━━ RECORDED DATA ━━

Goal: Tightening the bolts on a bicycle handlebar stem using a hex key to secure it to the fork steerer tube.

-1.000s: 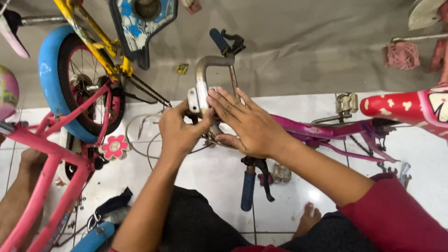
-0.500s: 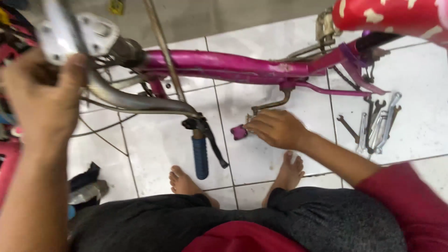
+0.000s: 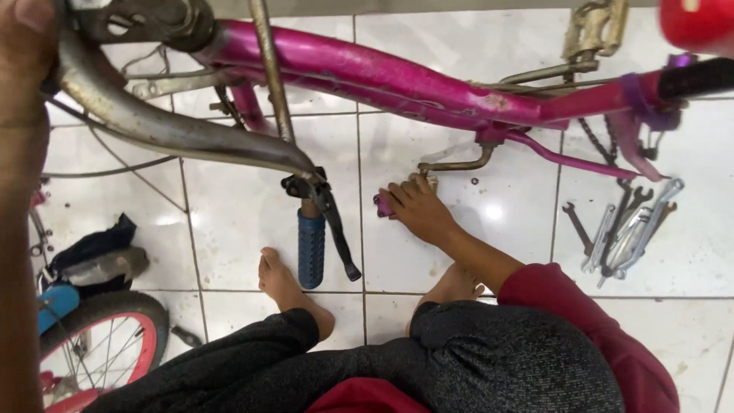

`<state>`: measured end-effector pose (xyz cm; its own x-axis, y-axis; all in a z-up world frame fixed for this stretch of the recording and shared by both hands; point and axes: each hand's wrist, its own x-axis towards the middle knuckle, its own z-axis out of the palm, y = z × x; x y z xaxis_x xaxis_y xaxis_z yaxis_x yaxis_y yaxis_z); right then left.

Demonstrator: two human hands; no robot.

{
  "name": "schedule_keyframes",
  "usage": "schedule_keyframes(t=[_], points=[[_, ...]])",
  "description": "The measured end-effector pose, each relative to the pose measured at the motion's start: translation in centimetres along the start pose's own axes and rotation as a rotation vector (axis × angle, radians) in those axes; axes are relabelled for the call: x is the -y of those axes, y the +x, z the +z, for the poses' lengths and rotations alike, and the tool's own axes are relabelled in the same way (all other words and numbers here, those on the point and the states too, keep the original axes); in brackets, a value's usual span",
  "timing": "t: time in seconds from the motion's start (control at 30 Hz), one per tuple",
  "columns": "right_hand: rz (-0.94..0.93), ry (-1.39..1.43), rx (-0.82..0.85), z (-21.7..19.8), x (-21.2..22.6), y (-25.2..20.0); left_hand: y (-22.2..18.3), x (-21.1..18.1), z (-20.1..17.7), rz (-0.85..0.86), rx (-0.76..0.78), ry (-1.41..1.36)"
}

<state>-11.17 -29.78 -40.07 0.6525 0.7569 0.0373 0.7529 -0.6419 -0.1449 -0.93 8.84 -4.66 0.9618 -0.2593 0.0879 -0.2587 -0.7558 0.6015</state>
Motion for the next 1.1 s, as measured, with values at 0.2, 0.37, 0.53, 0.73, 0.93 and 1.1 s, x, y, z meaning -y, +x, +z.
schedule_keyframes(t=[0.2,0.37,0.53,0.73,0.93,1.1], points=[[0.080,0.084,-0.083,-1.2,0.0,0.5,0.3,-1.2,0.3,0.021,-0.014,-0.054],[0.191,0.348,-0.137,-3.6,-0.3,1.1,0.5,-0.6,0.5,0.031,-0.021,-0.085],[0.195,0.569,-0.169,-8.4,-0.5,1.0,-0.1,1.1,0.4,0.141,-0.125,0.007],[0.102,0.531,-0.318,-14.8,-1.9,0.4,1.2,-1.6,0.0,0.043,-0.142,-0.164],[-0.015,0.382,-0.510,-25.2,-2.6,1.5,2.6,-4.9,0.2,0.118,-0.217,-0.163],[0.014,0.339,-0.569,-33.4,-1.4,4.8,3.1,-6.3,0.5,0.117,-0.271,-0.161]])
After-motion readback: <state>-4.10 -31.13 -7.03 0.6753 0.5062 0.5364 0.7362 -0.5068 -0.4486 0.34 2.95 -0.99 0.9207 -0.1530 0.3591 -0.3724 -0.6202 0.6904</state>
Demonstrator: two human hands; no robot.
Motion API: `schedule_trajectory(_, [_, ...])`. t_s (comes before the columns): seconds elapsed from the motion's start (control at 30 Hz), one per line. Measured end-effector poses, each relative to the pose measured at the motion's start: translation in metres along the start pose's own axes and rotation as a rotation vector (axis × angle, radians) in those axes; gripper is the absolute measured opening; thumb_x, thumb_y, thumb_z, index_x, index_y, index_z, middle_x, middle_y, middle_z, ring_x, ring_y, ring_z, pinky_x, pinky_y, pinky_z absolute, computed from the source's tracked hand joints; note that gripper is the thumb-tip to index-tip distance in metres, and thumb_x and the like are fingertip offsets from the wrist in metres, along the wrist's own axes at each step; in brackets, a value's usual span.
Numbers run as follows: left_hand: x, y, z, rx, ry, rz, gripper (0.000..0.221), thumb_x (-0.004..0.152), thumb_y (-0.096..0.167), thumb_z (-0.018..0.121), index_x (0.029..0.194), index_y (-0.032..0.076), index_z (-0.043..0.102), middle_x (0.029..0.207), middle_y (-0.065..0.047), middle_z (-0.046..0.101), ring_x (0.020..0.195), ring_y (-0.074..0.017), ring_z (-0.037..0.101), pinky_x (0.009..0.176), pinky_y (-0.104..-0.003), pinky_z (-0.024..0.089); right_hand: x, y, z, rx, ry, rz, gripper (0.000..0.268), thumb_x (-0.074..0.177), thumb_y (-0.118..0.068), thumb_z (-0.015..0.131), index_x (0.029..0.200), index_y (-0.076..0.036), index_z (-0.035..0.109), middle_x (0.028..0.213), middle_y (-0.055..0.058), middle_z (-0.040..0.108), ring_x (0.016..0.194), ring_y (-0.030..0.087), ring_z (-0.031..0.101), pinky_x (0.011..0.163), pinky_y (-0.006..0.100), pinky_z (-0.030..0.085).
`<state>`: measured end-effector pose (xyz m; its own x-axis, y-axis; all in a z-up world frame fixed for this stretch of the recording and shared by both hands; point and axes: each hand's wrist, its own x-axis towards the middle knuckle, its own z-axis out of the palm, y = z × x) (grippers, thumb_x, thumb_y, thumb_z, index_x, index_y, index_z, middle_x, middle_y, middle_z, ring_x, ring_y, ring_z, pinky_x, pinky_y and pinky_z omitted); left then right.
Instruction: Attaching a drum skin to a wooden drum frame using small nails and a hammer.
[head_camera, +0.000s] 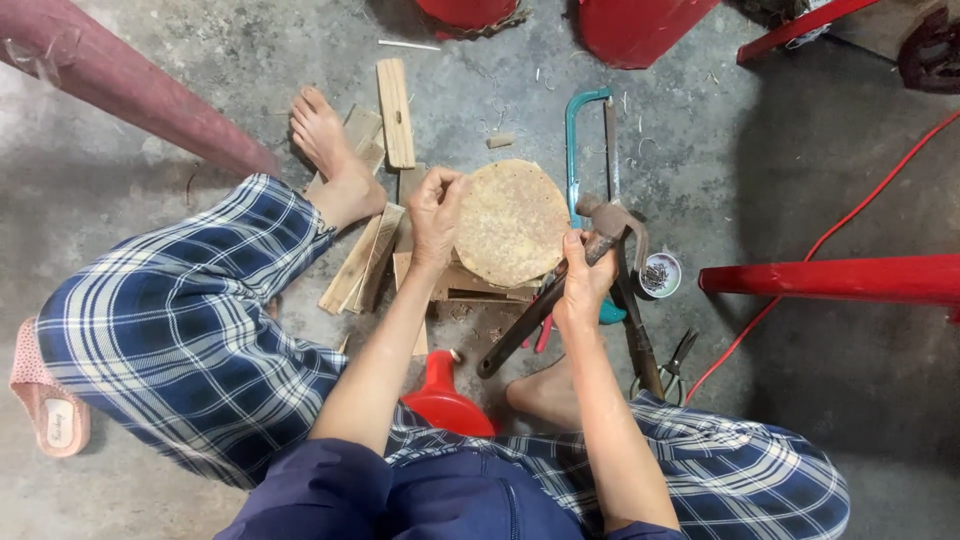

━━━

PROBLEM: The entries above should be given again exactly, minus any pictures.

YOUR RESPONSE:
Goal: Tightening the bolts on a bicycle handlebar stem using a hex key to secure it to the fork steerer tube.

-1.000s: 
-0.500s: 
+0.000s: 

`<state>`: measured end-effector pose (xyz cm; its own x-axis, y-axis; all in a z-up world frame fixed for this stretch of the recording and shared by both hands; point and axes: each hand's wrist, its own x-axis towards the middle knuckle, its own z-axis out of the palm, y = z × x; x y z xaxis_x xaxis_y xaxis_z yaxis_x yaxis_y yaxis_z); right then left.

Demonstrator: two human hands; no robot.

{
  "name": "schedule_keyframes",
  "usage": "schedule_keyframes(t=[_], points=[[_, ...]])",
  "description": "The measured end-effector pose, each relative to the pose measured at the motion's start: translation in centimetres along the start pose's own axes and rotation as a rotation vector (axis × angle, radians) in those axes; axes are relabelled for the call: x is the -y of those axes, y the +x, z the +z, for the poses' lengths and rotations alike, and the tool's own axes are relabelled in the same way (all other words and numbers here, those on the point and the states too, keep the original axes); in brackets, a value's usual span",
  "timing": "t: time in seconds from the motion's start (control at 30 Hz), one per tuple",
  "columns": "right_hand: rz (-0.94..0.93), ry (-1.39..1.43), rx (-0.82..0.85), z (-21.7..19.8), x (-21.2..22.6), y (-25.2..20.0); left_hand: y (-22.2..18.3), x (-21.1..18.1), z (-20.1..17.7), rz (-0.85..0.86), rx (-0.76..0.78), ry (-1.41..1.36)"
}

<state>-11.17 -29.78 -40.07 0.6525 0.7569 0.0373 0.7529 -0.6419 -0.1449 -0.93 8.84 -4.66 0.9618 -0.2593 0.0879 -0.2587 -0.7558 0.6015</state>
Motion for the next 1.1 s, as measured, with values at 0.2, 0.37, 0.53, 0.73, 0.93 and 1.1 s, x, y, z meaning -y, +x, +z.
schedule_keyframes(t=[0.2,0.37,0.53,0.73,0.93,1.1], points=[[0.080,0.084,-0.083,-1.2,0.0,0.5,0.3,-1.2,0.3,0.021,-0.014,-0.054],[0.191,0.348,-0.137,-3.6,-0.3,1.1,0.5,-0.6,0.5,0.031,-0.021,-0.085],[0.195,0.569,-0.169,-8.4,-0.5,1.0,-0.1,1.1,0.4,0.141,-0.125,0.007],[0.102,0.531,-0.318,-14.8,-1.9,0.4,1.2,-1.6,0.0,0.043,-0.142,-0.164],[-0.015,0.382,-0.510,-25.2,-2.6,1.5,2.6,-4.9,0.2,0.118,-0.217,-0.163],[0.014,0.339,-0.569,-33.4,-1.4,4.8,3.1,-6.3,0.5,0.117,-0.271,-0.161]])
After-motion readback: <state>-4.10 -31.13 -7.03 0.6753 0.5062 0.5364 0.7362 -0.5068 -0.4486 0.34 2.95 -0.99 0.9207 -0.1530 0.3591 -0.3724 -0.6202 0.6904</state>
Demonstrator: two human hands; no robot.
Motion API: `schedule_trajectory(_, [_, ...])`. t_s (comes before the columns): seconds elapsed from the motion's start (control at 30 Hz), one per line. Measured end-effector poses, each relative to the pose measured at the motion's start: translation in metres along the start pose's own axes and rotation as a rotation vector (axis × angle, radians) in those axes; gripper is the absolute measured opening; thumb_x, thumb_y, thumb_z, index_x, index_y, index_z, middle_x, middle_y, middle_z, ring_x, ring_y, ring_z, pinky_x, pinky_y, pinky_z absolute, computed from the source's tracked hand joints; note that gripper is the thumb-tip to index-tip distance in metres, and thumb_x and the like are fingertip offsets from the wrist in metres, along the wrist's own axes at each step; in brackets, a value's usual span.
Numbers run as follows: left_hand: x, y, z, rx, ry, rz, gripper (0.000..0.221), thumb_x (-0.004..0.152), thumb_y (-0.096..0.167), thumb_z (-0.018..0.121), index_x (0.029..0.194), index_y (-0.032..0.076), index_z (-0.043..0.102), middle_x (0.029..0.207), middle_y (-0.065..0.047), middle_z (-0.046..0.101), ring_x (0.020..0.195), ring_y (-0.074..0.017), ring_z (-0.037..0.101), pinky_x (0.009..0.176), pinky_y (-0.104..-0.003), pinky_z (-0.024..0.089); right_hand: x, y, z, rx, ry, rz, gripper (0.000..0.268), thumb_x (-0.074..0.177), thumb_y (-0.118..0.068), thumb_z (-0.015..0.131), index_x (0.029..0.200), index_y (-0.076..0.036), index_z (-0.035..0.109), middle_x (0.028..0.213), middle_y (-0.055..0.058), middle_z (-0.040..0.108), ring_x (0.016..0.194), ring_y (-0.030..0.087), ring_z (-0.031..0.101), pinky_x (0.011..0.163), pinky_y (-0.006..0.100), pinky_z (-0.030..0.085).
`<state>`: measured end-effector pose (xyz m; its own x-axis, y-axis; all in a z-up world frame fixed for this stretch of the recording and shared by both hands; point and axes: each hand's wrist, its own x-axis towards the middle knuckle, its own z-axis out of the palm, y = z × x) (grippers, thumb_x, thumb_y, thumb_z, index_x, index_y, index_z, middle_x, middle_y, middle_z, ring_x, ring_y, ring_z, pinky_x, pinky_y and pinky_z omitted); left then right.
Instruction: Attaching a drum skin to a wooden drum frame using small nails and a hammer.
[head_camera, +0.000s] 

No other output belongs with this exercise.